Happily, however, the tyrants and murderers do not always have things
all their own way. Sometimes the inoffensive prey turn the tables upon
their torturers with distinguished success. For example, Mr. Wallace
noticed a kind of sand-wasp, in Borneo, much given to devouring
crickets; but there was one species of cricket which exactly reproduced
the features of the sand-wasps, and mixed among them on equal terms
without fear of detection. Mr. Belt saw a green leaf-like locust in
Nicaragua, overrun by foraging ants in search of meat for dinner, but
remaining perfectly motionless all the time, and evidently mistaken by
the hungry foragers for a real piece of the foliage it mimicked. So
thoroughly did this innocent locust understand the necessity for
remaining still, and pretending to be a leaf under all advances, that
even when Mr. Belt took it up in his hands it never budged an inch, but
strenuously preserved its rigid leaf-like attitude. As other insects
'sham dead,' this ingenious creature shammed vegetable.
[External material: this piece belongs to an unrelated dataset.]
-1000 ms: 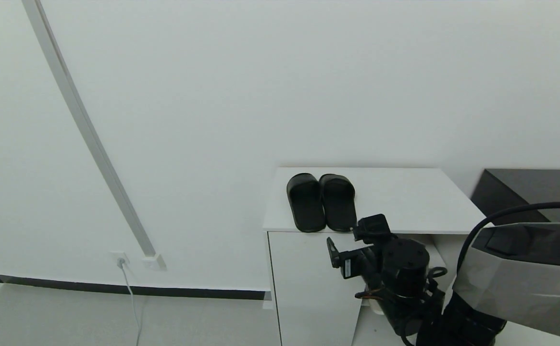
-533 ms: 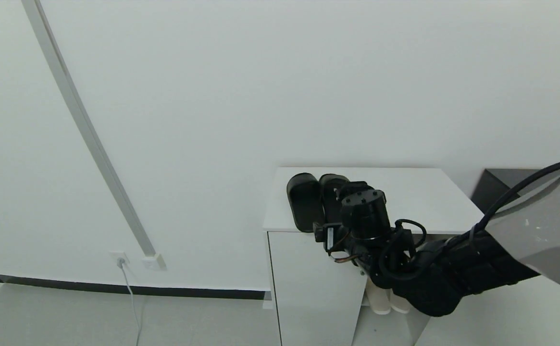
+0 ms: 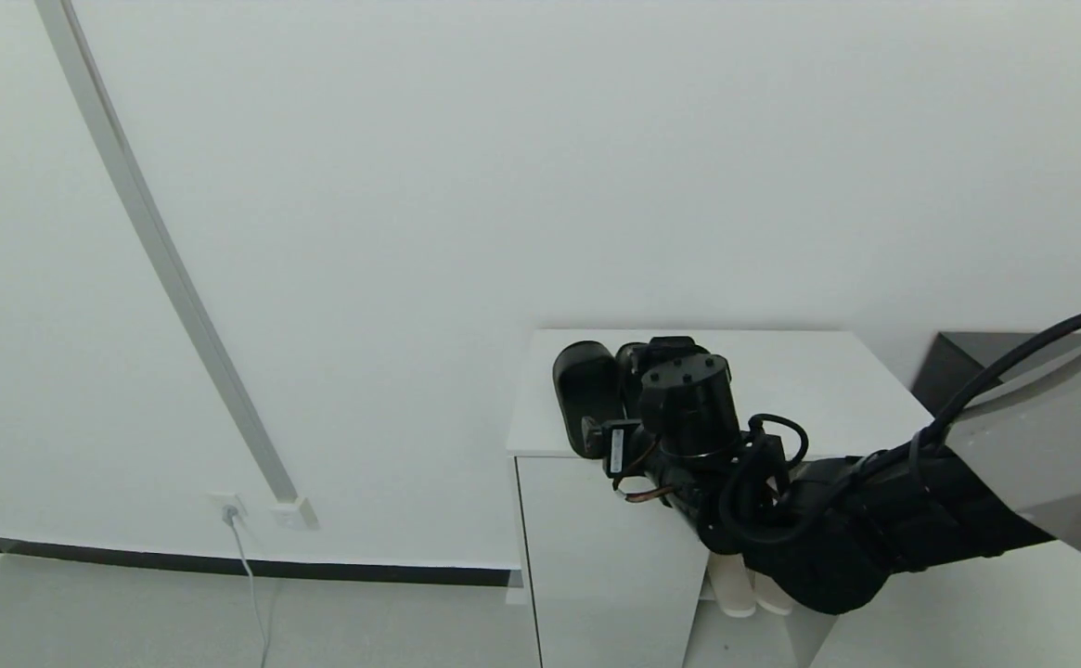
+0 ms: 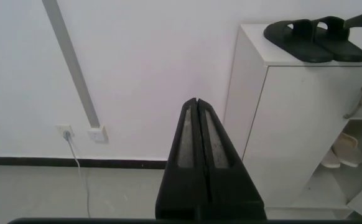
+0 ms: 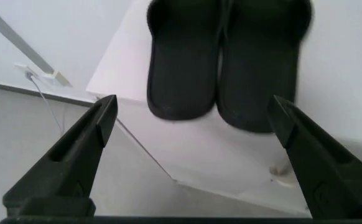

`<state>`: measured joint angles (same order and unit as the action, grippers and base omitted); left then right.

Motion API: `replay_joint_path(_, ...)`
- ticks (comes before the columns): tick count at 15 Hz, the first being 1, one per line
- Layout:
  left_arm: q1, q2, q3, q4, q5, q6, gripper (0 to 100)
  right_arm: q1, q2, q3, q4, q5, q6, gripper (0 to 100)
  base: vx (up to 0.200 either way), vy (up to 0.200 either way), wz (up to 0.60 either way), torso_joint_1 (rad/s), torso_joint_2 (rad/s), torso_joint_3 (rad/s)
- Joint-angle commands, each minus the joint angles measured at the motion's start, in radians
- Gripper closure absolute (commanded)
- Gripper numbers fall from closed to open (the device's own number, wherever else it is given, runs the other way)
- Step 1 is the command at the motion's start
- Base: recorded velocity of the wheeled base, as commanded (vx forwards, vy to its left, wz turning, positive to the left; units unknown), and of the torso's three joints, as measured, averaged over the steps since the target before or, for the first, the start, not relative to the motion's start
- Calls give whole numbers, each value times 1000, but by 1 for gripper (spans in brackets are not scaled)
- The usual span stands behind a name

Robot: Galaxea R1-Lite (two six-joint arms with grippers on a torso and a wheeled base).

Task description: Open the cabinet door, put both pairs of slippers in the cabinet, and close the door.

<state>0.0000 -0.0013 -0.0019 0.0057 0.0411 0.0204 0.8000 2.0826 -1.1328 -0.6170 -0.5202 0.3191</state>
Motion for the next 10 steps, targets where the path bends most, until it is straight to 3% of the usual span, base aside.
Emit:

In order to understand how cases like these begin to arise, we must
remember that first of all they start of necessity from very slight and
indefinite resemblances, which succeed as it were by accident in
occasionally eluding the vigilance of enemies. Thus, there are stick
insects which only look like long round cylinders, not obviously
stick-shaped, but rudely resembling a bit of wood in outline only. These
imperfectly mimetic insects may often obtain a casual immunity from
attack by being mistaken for a twig by birds or lizards.